Elle parlait crûment, sans flaflas, sans explications superflues. C'est comme si tout le monde la comprenait. Comme si tout le monde se reconnaissait en cette laideronne mal dégrossie puisque tout le monde était devenu laid à force d'austérité, de chômage et de désespoir.
Manon Grenon fût donc propulsée sous les feux de la rampe. Ce qui ne semblait qu'une farce au début devint parfaitement sérieux. Manon Grenon faisait la manchette et nourrissait la controverse en sacrant comme une pauvresse des bas-fonds de la société.
-On va t'les crisser dehors toutte la gang sacrament! Gang d'hosties d'pourris sales! Gang de licheux d'culs de banquiers pleins d'marde qui s'crissent du monde! On va l'avouère notre tabarnak de pays pis c'est l'peuple qui va décider ciboire!!!
On l'acclamait partout.
Les notables tentèrent bien de s'en moquer. Mais plus on riait de Manon Grenon, plus le peuple se ralliait à sa cause.

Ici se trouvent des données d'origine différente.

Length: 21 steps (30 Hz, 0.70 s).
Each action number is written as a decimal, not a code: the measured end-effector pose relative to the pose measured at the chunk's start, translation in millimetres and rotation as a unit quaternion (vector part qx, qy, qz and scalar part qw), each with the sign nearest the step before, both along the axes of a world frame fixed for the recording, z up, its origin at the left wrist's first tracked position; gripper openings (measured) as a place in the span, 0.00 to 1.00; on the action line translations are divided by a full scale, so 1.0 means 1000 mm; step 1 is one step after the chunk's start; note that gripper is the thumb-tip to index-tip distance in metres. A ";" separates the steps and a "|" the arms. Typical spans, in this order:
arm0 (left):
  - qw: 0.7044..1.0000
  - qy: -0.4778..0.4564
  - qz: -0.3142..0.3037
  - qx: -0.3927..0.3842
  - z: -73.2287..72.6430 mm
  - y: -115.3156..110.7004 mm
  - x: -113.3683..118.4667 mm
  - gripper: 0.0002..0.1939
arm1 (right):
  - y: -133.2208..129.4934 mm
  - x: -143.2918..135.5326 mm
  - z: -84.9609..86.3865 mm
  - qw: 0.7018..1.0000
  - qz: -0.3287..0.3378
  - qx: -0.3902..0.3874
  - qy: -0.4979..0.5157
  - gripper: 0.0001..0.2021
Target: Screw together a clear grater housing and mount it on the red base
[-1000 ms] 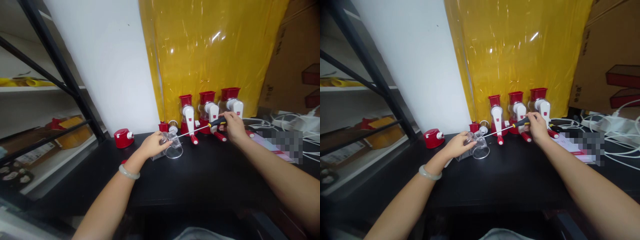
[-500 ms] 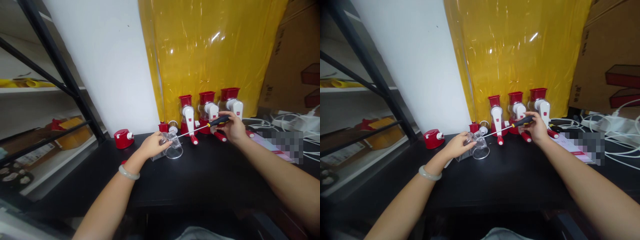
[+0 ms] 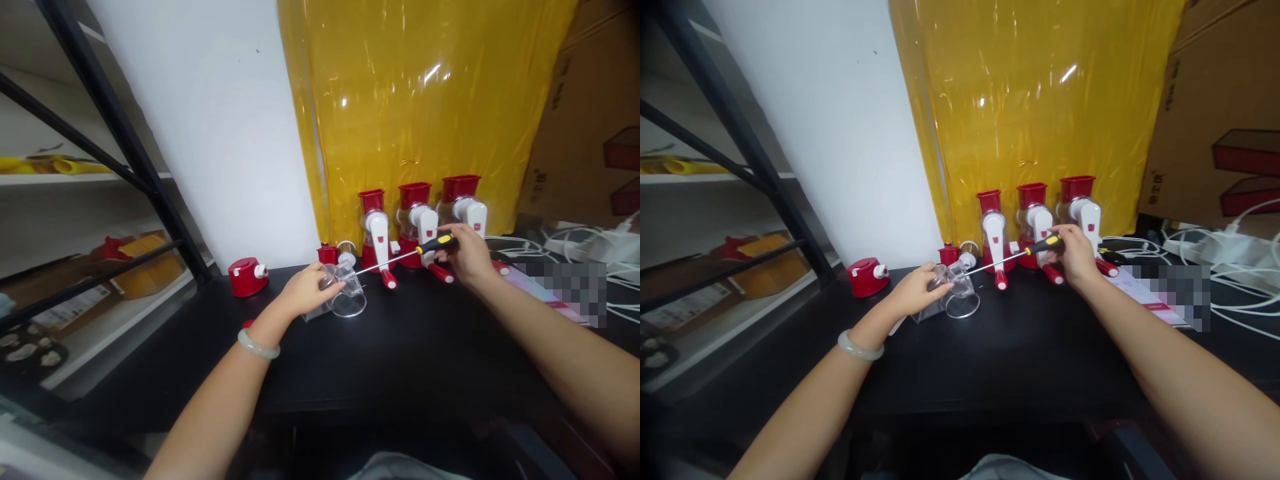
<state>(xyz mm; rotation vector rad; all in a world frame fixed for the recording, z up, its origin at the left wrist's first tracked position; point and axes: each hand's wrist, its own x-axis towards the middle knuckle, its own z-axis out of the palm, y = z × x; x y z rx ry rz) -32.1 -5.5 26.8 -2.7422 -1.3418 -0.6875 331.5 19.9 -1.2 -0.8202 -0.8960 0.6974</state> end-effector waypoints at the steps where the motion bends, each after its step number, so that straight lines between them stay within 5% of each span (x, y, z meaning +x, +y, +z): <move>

Tant et si bien qu'elle forma un parti, Dehors les pourris!, dont le programme se résumait à quelques points: l'indépendance, l'éducation gratuite du primaire à l'université, le revenu minimum garanti, le plafonnement des gros salaires, la nationalisation des banques et des ressources naturelles, la saisie des actifs de ceux qui ont recours aux paradis fiscaux, etc.
Elle surprit non seulement les citoyens de sa province, mais aussi le monde entier lorsque l'on fit l'annonce officielle qu'elle devenait Première Ministre d'un gouvernement largement majoritaire.
-J'vous l'avais dit qu'on gagnerait tabarnak! C'est fini l'temps de s'faire gouverner par des hosties d'pourris! déclara-t-elle en conférence de presse, suscitant tout un émoi parmi les notables.
Elle tint promesse d'organiser un référendum en moins de six moins après son élection.
Un référendum avec une question claire: "Souhaitez-vous que la province demeure une province?"
Manon Grenon dirigea évidemment le clan du Non.
Le slogan du clan du Non était fort simple: Votez Non avec Manon Grenon!
Et c'est ainsi que le Québec est depuis un pays indépendant.
Un pays comme l'Islande ou la Norvège.
Un pays qui peut voter des lois contre les banquiers et autres chiens sales.
Un pays où l'éducation est gratuite du primaire à l'université.
Le plus surprenant, c'est que Manon Grenon démissionna un mois après le référendum victorieux pour redevenir simple concierge.
Elle avait le pouvoir.
Elle avait l'attention de tout un chacun.
Elle était devenue présidente de la jeune république.
Mais comme Manon Grenon l'a dit, la politique ce n'est pas un métier.
-J'suis concierge calice! J'ai faitte c'que j'avais à faire... À c't'heure, je r'tourne à ma moppe pis à mes torchons. On a une constitution qui a d'l'allure... On a la démocratie directe, le vote proportionnel pis la nationalisation des banques pis des ressources naturelles... On peut destituer n'importe quel député pourri n'importe quand. J'pense que l'pays va faire un boutte de chemin que j'sois là ou pas là. Moé là, j'suis pas venue en politique pour jouer au messie! Sauvez-vous vous-même tabarnak! Pis occupez-vous d'vos affaires si vous voulez pas qu'les autres s'en occupent à votre place saint-chrême de saint-ciboire de pompier sale!